5.         Cluster Analysis Results

            Hierarchical cluster analysis was used to determine common groupings of documents based on a comparison of the composition of all the groups created by participants in the study.  Data collected on which documents appeared together in groups for each participant were compiled, and the cluster analysis calculated the frequency with which any two documents were placed in the same group by all of the study participants.  Clusters were formed one step at a time, representing those documents grouped together most frequently.  Clusters composed of one or more documents may merge with other single documents or with other clusters at any step of the analysis.

            To summarize sorting data using cluster analysis, the first step is to determine a dissimilarity, or distance, measure (Aldenderfer and Blashfield, 1984).  Distance measures allow the researcher to compute the proximity or distance of every item in the sample to every other document.  When using sorting data, a distance measure usually represents the frequency with which participants place any two items into separate groups.  Distances among all the items are calculated, a distance matrix is constructed, and clustering is accomplished by placing into groups those items that are closest to each other.

            The distance measure used for this study was the percentage of participants who placed any two documents into different groups, a common distance measure used with sorting data (Dunn-Rankin, 1983, pp. 36-37; 41-42).  An SPSS program using Ward's method, an agglomerative hierarchical clustering method, was selected to cluster the documents.  Agglomerative hierarchical clustering methods begin by regarding each individual document as its own separate cluster and proceed one step at a time by merging clusters, one at a time, until all documents are merged into a single cluster.  As this study had 47 documents, the cluster program clustered in 46 steps.

            In order to select a particular level of grouping as the most natural, one examines the distances, or fusion coefficients, between any two documents or groups as they are merged at a given step.  The step immediately before the step at which the fusion coefficient becomes quite large is the step that should be selected as the natural grouping of the documents.  In other words, when groups or items are merged which are quite distant from each other, the merging of groups or items should stop (Aldenfelder and Blashfield 1984, 53-58).  Selection of the natural grouping of items is made somewhat difficult when the distances between coefficients do not differ greatly, which was the case here.  However, the average number of groups formed by participants in the study was 7 (median 7, mean 7.3; smallest number of groups formed:  3; largest number of groups formed: 13).  Thus, it makes sense to look for a step near to 7 groups that shows the largest difference between fusion coefficients.  A six-cluster solution was selected as best representing the data because it showed the largest difference between coefficients.

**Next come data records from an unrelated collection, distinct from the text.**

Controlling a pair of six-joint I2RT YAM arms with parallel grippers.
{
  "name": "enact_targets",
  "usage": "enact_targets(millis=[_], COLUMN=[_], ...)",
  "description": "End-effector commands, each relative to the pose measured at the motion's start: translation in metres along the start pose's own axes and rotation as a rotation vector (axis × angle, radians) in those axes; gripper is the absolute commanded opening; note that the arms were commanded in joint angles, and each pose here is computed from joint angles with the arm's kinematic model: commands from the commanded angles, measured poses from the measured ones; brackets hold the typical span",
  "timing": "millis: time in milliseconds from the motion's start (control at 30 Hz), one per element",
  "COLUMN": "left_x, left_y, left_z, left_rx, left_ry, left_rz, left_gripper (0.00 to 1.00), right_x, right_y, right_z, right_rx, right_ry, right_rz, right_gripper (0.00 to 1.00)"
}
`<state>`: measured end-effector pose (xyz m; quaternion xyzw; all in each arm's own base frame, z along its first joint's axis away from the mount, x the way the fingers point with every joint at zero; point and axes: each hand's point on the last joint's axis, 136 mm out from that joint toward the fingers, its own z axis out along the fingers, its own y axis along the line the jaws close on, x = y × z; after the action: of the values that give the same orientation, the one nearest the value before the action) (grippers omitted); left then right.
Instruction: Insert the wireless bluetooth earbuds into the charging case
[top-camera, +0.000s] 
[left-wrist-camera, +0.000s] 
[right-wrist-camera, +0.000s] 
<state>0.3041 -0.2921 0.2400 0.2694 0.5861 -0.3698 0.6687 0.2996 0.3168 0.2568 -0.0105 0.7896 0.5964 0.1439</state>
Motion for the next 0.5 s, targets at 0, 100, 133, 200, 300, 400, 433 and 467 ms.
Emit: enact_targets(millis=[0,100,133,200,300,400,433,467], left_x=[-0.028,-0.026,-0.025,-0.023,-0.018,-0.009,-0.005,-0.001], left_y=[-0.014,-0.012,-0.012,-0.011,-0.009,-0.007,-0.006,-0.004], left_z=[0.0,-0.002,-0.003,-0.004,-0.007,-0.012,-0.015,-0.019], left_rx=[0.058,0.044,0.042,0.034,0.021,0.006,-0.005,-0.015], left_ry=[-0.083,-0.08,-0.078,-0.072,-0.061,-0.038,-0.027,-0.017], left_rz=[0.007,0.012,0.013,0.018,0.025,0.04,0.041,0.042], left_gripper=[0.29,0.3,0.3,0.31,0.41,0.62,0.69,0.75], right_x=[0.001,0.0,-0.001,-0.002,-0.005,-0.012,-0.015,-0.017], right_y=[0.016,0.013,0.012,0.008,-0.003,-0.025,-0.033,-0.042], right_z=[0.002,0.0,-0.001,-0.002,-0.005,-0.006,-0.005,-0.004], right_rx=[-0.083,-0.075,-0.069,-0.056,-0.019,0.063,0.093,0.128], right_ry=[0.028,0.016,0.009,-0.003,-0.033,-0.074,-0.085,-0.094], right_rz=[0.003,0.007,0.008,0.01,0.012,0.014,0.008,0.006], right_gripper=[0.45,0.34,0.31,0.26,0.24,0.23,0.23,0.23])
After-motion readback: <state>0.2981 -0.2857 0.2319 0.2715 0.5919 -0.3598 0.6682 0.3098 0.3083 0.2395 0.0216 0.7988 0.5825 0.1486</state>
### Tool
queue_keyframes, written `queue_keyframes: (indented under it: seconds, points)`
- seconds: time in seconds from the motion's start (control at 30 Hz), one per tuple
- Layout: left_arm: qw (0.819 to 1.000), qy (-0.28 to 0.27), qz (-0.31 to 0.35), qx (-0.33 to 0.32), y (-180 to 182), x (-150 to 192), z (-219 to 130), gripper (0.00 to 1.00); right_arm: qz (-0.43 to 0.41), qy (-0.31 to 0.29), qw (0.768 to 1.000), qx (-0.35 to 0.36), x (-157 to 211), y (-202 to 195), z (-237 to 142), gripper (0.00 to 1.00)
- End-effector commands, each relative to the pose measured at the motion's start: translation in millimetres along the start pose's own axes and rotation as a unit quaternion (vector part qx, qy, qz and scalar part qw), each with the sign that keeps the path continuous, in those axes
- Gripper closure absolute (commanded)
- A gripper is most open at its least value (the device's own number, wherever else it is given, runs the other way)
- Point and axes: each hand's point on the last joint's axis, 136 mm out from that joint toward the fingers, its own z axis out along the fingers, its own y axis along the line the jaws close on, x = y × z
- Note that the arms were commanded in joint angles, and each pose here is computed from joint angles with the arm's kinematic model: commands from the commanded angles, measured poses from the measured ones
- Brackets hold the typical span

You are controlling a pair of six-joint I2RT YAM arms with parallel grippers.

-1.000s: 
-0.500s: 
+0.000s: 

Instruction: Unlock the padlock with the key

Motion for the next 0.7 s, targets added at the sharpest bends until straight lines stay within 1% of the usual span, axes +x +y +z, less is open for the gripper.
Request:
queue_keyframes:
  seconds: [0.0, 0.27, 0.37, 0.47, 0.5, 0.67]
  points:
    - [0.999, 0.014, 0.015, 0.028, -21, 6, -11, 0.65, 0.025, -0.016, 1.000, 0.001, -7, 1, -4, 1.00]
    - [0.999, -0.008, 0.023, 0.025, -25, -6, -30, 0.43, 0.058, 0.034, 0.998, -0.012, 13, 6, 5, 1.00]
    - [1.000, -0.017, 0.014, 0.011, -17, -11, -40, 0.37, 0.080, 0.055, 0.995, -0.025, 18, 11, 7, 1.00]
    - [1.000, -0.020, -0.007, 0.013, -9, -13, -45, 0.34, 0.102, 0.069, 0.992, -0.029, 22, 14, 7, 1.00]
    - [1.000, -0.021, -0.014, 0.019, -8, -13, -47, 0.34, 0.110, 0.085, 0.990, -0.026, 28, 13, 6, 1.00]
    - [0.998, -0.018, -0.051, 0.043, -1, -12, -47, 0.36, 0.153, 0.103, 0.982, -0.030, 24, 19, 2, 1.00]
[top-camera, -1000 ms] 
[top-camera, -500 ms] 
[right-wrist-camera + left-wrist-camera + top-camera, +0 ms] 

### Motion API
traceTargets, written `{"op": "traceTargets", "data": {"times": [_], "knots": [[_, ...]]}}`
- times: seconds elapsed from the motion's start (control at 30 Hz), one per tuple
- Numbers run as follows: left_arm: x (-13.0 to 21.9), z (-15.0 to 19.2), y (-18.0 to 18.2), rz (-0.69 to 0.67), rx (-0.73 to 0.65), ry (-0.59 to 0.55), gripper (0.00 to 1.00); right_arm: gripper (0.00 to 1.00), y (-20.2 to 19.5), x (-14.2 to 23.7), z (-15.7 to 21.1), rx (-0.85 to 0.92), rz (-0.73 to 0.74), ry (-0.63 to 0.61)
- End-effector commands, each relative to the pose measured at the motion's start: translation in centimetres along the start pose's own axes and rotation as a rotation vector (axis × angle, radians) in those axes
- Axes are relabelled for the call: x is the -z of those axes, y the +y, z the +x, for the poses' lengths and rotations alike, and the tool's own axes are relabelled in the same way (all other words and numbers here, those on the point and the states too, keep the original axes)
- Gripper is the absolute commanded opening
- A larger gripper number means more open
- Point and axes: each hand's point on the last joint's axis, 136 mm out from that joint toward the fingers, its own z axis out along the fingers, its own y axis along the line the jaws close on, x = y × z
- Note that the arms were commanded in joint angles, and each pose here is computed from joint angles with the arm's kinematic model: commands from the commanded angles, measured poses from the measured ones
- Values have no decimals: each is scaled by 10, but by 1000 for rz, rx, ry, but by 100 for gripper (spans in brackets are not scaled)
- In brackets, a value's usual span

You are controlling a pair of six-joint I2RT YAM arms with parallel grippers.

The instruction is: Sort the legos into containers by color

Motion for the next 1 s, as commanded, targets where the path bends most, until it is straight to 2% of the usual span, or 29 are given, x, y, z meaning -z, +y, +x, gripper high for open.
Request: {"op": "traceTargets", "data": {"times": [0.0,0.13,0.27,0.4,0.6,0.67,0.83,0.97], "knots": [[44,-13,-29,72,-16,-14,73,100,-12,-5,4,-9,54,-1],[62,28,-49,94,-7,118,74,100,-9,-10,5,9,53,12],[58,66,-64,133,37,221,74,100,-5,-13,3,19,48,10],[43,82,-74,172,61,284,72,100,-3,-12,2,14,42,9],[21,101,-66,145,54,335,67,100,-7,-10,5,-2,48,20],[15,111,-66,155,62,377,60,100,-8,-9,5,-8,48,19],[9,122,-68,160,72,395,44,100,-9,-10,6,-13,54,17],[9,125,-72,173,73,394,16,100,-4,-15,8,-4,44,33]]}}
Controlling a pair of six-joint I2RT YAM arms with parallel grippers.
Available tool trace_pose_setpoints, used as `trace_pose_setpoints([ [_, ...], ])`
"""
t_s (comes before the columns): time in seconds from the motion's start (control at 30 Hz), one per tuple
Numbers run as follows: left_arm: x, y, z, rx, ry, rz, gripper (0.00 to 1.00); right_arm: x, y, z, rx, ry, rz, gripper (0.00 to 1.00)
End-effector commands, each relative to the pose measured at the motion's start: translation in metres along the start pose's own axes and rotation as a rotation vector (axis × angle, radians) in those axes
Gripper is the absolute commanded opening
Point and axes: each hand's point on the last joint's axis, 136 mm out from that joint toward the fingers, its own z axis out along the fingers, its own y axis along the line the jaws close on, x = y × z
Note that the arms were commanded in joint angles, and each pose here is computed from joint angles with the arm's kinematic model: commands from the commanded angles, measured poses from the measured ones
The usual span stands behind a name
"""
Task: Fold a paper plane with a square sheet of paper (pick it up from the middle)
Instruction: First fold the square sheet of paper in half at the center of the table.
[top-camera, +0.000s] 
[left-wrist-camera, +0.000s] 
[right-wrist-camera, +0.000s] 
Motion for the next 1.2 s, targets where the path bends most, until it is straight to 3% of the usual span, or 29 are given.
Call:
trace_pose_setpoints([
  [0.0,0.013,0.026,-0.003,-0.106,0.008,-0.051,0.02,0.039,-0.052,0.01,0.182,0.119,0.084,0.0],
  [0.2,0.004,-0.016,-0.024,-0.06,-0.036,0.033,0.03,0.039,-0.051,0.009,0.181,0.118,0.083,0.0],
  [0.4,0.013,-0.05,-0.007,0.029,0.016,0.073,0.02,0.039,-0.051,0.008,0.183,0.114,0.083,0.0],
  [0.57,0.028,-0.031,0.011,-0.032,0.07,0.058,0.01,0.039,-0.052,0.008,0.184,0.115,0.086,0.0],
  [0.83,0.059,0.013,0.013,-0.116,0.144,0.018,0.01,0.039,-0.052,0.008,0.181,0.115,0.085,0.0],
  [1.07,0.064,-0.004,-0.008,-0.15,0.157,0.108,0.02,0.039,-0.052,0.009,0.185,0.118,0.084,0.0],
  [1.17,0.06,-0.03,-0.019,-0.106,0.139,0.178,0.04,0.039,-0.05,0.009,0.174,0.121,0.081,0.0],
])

            The clusters presented below are numbered according to the step at which they were formed in the clustering process.  Knowing when the clusters formed is of interest because the documents comprising the clusters formed in the first steps may be viewed as "more alike" than documents in clusters formed in later steps because study participants grouped them together more frequently.  In each cluster, numbers appearing after individual documents indicate the step at which they were merged with the document(s) appearing in the list before them.  Blank lines between documents indicate the formation of sub-clusters within a larger cluster.  Thus, in cluster 2, the two Japanese versions clustered first at step 6; then the two Spanish versions clustered at step 8;  at step 16, the Spanish and Japanese clusters merged; and at step 29 the French version merged with the Japanese/Spanish cluster, completing cluster 2.  The two Japanese versions formed at the earliest step, and may therefore be regarded as the "most alike" because participant grouped them together more frequently than, say, the Spanish and French versions.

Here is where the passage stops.